Stored data section start

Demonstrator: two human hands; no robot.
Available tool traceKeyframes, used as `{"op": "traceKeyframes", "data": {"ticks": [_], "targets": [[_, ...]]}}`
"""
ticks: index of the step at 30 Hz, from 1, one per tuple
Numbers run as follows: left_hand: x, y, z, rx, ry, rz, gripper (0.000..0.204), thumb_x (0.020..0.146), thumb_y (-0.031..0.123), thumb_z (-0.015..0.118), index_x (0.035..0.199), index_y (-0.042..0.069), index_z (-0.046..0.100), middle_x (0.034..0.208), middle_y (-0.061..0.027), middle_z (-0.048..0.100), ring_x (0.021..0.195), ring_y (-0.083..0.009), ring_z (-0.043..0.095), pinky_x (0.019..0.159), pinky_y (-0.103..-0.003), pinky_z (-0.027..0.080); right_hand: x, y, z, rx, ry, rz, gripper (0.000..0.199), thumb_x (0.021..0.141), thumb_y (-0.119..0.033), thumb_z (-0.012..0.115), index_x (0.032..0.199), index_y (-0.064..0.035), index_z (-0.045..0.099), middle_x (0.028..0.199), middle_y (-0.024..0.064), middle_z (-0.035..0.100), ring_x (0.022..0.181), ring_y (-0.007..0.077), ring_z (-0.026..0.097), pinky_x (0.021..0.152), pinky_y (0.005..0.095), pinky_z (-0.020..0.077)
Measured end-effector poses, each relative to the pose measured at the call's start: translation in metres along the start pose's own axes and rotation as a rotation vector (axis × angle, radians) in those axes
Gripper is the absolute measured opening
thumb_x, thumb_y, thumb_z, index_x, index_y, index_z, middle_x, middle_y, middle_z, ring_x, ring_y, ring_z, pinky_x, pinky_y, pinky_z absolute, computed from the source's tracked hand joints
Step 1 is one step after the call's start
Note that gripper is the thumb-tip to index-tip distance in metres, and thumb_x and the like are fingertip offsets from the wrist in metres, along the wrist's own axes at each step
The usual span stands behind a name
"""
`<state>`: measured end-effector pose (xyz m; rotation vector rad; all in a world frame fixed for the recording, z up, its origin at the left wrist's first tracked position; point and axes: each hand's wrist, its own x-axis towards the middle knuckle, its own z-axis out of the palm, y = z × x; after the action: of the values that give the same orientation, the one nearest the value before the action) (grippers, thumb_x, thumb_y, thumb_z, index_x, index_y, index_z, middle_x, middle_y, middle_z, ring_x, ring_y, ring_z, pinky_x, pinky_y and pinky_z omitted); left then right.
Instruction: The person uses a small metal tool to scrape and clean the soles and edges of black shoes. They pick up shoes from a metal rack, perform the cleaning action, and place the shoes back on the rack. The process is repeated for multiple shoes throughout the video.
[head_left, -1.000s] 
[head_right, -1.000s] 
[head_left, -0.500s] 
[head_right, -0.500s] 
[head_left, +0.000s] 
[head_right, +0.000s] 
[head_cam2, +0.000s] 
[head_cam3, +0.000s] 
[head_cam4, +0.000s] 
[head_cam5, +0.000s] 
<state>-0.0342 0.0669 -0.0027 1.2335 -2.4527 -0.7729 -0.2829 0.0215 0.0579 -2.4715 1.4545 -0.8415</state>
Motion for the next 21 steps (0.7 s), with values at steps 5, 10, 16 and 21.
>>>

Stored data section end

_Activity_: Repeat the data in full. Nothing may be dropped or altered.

_Answer below_:
Demonstrator: two human hands; no robot.
Available tool traceKeyframes, used as `{"op": "traceKeyframes", "data": {"ticks": [_], "targets": [[_, ...]]}}`
"""
ticks: index of the step at 30 Hz, from 1, one per tuple
Numbers run as follows: left_hand: x, y, z, rx, ry, rz, gripper (0.000..0.204), thumb_x (0.020..0.146), thumb_y (-0.031..0.123), thumb_z (-0.015..0.118), index_x (0.035..0.199), index_y (-0.042..0.069), index_z (-0.046..0.100), middle_x (0.034..0.208), middle_y (-0.061..0.027), middle_z (-0.048..0.100), ring_x (0.021..0.195), ring_y (-0.083..0.009), ring_z (-0.043..0.095), pinky_x (0.019..0.159), pinky_y (-0.103..-0.003), pinky_z (-0.027..0.080); right_hand: x, y, z, rx, ry, rz, gripper (0.000..0.199), thumb_x (0.021..0.141), thumb_y (-0.119..0.033), thumb_z (-0.012..0.115), index_x (0.032..0.199), index_y (-0.064..0.035), index_z (-0.045..0.099), middle_x (0.028..0.199), middle_y (-0.024..0.064), middle_z (-0.035..0.100), ring_x (0.022..0.181), ring_y (-0.007..0.077), ring_z (-0.026..0.097), pinky_x (0.021..0.152), pinky_y (0.005..0.095), pinky_z (-0.020..0.077)
Measured end-effector poses, each relative to the pose measured at the call's start: translation in metres along the start pose's own axes and rotation as a rotation vector (axis × angle, radians) in those axes
Gripper is the absolute measured opening
thumb_x, thumb_y, thumb_z, index_x, index_y, index_z, middle_x, middle_y, middle_z, ring_x, ring_y, ring_z, pinky_x, pinky_y, pinky_z absolute, computed from the source's tracked hand joints
Step 1 is one step after the call's start
Note that gripper is the thumb-tip to index-tip distance in metres, and thumb_x and the like are fingertip offsets from the wrist in metres, along the wrist's own axes at each step
The usual span stands behind a name
"""
`<state>`: measured end-effector pose (xyz m; rotation vector rad; all in a world frame fixed for the recording, z up, its origin at the left wrist's first tracked position; point and axes: each hand's wrist, its own x-axis towards the middle knuckle, its own z-axis out of the palm, y = z × x; after the action: of the values that give the same orientation, the one nearest the value before the action) (grippers, thumb_x, thumb_y, thumb_z, index_x, index_y, index_z, middle_x, middle_y, middle_z, ring_x, ring_y, ring_z, pinky_x, pinky_y and pinky_z omitted); left then right.
Instruction: The person uses a small metal tool to scrape and clean the soles and edges of black shoes. They pick up shoes from a metal rack, perform the cleaning action, and place the shoes back on the rack. The process is repeated for multiple shoes throughout the video.
[head_left, -1.000s] 
[head_right, -1.000s] 
[head_left, -0.500s] 
[head_right, -0.500s] 
[head_left, +0.000s] 
[head_right, +0.000s] 
[head_cam2, +0.000s] 
[head_cam3, +0.000s] 
[head_cam4, +0.000s] 
[head_cam5, +0.000s] 
<state>-0.0342 0.0669 -0.0027 1.2335 -2.4527 -0.7729 -0.2829 0.0215 0.0579 -2.4715 1.4545 -0.8415</state>
Motion for the next 21 steps (0.7 s), with values at steps 5, 10, 16 and 21.
>>>

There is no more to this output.